Problem to solve — Repeat exactly the lines from the line containing "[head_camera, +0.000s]" to the last line of the listing, including both.
Top of Records supplied
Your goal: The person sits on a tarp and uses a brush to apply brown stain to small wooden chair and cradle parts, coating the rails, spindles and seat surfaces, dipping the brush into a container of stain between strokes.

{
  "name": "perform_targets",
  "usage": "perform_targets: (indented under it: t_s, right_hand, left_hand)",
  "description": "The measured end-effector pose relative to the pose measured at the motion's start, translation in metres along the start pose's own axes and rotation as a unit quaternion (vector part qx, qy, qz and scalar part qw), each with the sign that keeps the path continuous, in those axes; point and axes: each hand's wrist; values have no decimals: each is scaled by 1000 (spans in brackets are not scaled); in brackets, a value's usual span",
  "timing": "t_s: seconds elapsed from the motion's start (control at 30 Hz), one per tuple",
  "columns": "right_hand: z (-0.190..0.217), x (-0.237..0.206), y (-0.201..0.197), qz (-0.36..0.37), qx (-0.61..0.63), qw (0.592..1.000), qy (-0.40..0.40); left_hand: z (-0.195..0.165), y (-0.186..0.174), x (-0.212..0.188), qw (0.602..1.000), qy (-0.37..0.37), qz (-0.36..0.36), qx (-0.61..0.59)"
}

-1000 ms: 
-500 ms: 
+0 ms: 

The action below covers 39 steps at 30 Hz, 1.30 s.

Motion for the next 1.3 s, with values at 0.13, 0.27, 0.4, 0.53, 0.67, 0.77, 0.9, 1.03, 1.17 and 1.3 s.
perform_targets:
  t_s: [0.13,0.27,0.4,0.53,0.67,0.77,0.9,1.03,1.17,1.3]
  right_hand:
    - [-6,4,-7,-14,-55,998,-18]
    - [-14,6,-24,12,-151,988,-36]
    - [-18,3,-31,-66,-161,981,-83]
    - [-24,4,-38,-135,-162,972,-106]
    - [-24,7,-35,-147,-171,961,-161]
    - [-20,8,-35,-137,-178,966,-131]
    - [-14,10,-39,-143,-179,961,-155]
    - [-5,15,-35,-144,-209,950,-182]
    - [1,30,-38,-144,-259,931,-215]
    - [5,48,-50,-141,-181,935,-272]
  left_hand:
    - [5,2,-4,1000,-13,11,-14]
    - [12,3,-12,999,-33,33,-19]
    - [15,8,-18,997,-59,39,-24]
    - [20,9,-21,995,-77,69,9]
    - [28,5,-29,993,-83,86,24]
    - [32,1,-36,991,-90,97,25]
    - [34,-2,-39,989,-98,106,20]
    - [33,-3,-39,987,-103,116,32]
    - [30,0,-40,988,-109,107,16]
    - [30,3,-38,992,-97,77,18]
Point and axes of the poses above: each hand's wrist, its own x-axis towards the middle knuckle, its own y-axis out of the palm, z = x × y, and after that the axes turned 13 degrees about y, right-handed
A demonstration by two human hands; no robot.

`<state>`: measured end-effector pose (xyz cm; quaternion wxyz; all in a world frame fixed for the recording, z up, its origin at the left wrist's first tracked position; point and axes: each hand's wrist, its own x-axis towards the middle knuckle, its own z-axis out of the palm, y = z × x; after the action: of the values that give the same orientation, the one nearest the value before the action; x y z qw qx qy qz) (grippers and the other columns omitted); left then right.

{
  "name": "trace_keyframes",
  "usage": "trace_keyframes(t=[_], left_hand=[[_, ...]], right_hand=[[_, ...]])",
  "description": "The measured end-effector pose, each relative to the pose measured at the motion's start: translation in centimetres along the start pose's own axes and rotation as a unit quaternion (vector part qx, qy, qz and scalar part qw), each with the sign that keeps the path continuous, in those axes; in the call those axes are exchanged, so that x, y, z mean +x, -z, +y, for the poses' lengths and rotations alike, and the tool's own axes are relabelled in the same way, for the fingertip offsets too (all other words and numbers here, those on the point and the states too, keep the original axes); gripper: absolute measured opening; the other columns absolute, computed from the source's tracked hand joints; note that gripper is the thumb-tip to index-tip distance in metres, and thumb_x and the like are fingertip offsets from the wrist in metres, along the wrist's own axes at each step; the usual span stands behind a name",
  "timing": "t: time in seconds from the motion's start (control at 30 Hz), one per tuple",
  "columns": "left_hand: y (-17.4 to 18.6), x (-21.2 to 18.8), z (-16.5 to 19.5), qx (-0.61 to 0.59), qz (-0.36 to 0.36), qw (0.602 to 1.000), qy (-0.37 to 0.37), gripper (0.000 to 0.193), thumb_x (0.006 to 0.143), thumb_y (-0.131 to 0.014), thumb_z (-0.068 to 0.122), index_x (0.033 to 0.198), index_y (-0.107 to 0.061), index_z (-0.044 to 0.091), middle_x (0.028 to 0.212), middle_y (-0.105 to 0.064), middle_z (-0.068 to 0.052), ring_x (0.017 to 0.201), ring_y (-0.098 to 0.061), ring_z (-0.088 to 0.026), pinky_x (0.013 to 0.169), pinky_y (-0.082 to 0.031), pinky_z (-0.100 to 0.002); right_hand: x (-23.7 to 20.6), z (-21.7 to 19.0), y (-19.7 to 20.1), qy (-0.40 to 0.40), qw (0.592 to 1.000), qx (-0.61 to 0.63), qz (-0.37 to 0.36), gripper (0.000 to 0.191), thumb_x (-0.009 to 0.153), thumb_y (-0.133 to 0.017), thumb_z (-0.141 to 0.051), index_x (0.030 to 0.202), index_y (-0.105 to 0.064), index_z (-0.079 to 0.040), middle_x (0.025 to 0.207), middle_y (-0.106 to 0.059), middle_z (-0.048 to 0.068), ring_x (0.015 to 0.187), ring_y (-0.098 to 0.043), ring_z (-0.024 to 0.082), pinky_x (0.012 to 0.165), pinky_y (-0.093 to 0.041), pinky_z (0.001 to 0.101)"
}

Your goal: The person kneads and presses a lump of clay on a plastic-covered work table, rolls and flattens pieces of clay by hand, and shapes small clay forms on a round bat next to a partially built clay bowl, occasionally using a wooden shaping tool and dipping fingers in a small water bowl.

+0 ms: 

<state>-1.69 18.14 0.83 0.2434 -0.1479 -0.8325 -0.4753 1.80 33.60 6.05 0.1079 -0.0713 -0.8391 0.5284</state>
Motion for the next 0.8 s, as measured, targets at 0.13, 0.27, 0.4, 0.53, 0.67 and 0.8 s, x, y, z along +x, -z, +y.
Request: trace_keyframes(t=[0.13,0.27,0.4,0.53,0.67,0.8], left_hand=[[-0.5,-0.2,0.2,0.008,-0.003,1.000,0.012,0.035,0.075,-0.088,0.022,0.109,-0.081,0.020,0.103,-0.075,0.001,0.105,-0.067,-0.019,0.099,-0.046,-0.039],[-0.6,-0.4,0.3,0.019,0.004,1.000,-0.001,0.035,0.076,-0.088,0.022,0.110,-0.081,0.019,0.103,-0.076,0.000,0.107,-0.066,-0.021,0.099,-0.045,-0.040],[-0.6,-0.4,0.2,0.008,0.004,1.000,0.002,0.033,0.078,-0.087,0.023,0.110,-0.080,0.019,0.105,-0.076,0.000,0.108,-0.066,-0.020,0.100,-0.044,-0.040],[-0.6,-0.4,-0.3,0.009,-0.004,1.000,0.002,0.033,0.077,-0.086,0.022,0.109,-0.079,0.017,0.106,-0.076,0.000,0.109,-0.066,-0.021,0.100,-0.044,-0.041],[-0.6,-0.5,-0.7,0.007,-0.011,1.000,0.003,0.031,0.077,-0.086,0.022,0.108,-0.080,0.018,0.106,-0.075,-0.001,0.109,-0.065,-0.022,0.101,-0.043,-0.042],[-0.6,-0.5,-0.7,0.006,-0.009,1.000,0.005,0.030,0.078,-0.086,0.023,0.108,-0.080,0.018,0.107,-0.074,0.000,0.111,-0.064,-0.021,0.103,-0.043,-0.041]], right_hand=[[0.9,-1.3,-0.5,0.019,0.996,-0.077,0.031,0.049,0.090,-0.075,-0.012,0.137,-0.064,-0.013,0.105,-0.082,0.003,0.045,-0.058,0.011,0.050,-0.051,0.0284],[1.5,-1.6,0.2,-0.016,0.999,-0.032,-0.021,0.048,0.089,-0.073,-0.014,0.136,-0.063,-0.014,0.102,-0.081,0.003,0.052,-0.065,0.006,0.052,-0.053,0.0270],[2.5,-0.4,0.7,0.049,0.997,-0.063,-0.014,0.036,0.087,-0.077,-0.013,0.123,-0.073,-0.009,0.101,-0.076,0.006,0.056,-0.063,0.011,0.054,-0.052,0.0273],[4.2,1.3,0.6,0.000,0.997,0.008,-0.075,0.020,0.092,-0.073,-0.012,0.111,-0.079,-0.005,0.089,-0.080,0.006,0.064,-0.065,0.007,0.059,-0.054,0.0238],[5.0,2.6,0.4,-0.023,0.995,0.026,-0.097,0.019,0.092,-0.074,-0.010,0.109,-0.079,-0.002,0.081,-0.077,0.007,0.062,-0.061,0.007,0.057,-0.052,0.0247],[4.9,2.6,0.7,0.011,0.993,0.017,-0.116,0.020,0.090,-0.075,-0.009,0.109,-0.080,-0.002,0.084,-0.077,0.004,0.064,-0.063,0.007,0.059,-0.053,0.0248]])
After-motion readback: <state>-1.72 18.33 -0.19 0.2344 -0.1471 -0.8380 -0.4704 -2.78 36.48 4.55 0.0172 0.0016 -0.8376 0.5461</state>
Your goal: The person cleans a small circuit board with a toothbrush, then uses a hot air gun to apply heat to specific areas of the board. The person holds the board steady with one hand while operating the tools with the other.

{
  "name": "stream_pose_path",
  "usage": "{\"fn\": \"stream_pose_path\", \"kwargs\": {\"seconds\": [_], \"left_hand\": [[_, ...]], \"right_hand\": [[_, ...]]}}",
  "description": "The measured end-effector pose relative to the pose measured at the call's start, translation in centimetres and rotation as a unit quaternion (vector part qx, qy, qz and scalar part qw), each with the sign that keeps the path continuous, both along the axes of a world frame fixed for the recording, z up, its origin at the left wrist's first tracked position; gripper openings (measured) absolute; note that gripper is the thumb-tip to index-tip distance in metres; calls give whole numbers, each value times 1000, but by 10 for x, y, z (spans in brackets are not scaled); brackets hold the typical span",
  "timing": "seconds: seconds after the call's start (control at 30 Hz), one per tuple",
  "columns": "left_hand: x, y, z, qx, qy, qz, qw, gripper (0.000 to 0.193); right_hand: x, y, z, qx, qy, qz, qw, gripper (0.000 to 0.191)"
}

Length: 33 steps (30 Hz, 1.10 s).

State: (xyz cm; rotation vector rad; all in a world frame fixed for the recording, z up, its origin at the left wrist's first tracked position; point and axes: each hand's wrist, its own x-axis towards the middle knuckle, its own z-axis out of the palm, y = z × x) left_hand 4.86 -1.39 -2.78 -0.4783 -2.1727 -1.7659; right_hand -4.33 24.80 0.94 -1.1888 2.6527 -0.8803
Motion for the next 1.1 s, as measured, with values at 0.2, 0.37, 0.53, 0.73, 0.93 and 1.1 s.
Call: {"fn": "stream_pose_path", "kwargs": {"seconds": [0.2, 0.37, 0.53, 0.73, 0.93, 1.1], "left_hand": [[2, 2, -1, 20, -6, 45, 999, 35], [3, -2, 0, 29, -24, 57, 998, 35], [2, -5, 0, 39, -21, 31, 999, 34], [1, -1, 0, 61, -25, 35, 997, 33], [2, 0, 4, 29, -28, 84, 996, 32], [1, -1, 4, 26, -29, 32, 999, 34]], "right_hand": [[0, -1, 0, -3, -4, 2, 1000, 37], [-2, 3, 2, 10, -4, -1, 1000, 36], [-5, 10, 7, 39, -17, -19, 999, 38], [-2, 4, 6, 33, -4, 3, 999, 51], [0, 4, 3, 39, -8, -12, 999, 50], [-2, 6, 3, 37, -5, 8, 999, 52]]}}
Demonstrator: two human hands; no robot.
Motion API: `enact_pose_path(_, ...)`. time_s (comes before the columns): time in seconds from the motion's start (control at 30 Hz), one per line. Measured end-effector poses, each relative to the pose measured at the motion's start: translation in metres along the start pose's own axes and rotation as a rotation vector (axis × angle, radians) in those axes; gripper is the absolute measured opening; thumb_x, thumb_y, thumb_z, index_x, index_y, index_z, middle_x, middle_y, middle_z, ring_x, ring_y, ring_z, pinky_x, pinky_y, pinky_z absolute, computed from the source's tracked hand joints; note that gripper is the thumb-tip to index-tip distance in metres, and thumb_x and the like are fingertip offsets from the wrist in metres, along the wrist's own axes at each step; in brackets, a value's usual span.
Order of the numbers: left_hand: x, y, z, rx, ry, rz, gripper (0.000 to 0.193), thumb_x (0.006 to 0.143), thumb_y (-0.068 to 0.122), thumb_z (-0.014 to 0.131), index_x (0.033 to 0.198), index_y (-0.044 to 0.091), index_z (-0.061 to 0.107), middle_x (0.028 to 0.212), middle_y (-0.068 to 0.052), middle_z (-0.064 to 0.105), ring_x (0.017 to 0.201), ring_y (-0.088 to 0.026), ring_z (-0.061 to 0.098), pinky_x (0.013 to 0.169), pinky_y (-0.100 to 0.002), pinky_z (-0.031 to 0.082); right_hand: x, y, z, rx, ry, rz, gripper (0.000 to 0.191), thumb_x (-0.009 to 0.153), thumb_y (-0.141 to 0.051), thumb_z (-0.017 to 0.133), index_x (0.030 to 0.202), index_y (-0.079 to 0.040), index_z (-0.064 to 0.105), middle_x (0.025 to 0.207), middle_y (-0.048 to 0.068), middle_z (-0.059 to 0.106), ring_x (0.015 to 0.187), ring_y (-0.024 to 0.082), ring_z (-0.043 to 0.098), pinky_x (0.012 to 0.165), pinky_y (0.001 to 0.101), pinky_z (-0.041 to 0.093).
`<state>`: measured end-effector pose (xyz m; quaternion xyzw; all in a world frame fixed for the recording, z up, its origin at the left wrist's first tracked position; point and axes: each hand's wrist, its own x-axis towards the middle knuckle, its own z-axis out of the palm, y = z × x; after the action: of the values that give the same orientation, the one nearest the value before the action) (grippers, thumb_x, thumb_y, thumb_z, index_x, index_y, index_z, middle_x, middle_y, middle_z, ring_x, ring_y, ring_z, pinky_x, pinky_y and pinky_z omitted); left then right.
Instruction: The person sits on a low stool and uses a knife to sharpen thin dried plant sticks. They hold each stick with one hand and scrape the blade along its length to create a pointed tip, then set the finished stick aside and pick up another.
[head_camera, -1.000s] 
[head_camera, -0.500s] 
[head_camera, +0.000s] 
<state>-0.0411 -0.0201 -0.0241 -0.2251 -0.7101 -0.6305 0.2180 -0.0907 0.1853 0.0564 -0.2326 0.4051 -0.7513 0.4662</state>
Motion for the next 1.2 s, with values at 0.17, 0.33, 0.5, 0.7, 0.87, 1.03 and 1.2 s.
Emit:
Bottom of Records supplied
Written response —
[head_camera, +0.000s] 
<state>-0.0411 -0.0201 -0.0241 -0.2251 -0.7101 -0.6305 0.2180 -0.0907 0.1853 0.0564 -0.2326 0.4051 -0.7513 0.4662</state>
Motion for the next 1.2 s, with values at 0.17, 0.33, 0.5, 0.7, 0.87, 1.03 and 1.2 s.
Emit:

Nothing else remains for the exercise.